*WHAT IS NEEDED*.
Using the records provided below, locate and copy each line that contains the word "Outline".

[Dataset items]

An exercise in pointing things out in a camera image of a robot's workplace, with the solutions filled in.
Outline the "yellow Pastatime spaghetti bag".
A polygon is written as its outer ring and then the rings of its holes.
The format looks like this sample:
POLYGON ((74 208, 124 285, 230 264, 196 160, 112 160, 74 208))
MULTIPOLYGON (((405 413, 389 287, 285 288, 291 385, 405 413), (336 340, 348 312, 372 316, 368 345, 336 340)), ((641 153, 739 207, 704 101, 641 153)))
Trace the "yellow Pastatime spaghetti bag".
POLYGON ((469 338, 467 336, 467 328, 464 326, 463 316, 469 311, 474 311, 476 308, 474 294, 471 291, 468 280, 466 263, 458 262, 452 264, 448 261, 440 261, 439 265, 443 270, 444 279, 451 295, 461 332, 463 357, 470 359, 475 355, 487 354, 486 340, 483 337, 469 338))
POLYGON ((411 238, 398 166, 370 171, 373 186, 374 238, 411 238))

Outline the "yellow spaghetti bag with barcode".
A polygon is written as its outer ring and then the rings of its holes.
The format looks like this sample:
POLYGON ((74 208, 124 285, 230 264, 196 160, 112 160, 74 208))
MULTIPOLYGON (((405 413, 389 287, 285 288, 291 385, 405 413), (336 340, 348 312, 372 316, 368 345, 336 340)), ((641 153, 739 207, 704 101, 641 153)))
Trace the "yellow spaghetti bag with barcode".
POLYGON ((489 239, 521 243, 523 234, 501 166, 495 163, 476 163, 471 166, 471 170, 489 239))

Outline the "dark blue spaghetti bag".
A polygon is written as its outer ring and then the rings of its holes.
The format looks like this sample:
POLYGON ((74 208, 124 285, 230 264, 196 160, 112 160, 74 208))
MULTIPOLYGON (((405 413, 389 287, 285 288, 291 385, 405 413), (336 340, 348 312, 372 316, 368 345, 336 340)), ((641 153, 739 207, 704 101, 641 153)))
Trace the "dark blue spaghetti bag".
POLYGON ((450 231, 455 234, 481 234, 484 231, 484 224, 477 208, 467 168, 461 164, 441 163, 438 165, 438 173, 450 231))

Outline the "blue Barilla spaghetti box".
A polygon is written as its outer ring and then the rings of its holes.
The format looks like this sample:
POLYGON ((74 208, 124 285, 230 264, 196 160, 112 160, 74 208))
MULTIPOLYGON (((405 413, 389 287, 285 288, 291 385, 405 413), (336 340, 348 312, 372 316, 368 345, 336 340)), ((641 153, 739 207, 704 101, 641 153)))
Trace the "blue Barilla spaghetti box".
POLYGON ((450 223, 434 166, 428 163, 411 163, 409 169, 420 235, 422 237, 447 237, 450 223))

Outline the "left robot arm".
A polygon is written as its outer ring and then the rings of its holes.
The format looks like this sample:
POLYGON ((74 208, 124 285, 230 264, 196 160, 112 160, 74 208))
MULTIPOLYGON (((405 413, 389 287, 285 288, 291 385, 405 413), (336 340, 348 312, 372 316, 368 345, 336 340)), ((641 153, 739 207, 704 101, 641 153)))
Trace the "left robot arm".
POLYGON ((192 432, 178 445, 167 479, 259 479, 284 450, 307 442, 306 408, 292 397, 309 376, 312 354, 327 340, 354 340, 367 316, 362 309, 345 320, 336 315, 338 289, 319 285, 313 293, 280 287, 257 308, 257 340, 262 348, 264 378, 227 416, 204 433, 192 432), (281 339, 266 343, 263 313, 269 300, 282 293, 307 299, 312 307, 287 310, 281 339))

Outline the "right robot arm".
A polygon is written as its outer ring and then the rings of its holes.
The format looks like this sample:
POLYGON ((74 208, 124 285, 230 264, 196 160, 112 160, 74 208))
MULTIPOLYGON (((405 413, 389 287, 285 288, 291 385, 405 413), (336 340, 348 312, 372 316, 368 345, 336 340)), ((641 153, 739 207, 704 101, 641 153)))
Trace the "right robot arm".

*ANSWER BOX*.
Outline the "yellow Pastatime spaghetti bag".
Outline the "yellow spaghetti bag with barcode".
Outline the "dark blue spaghetti bag".
Outline the "blue Barilla spaghetti box".
Outline the "left robot arm".
Outline the "right robot arm".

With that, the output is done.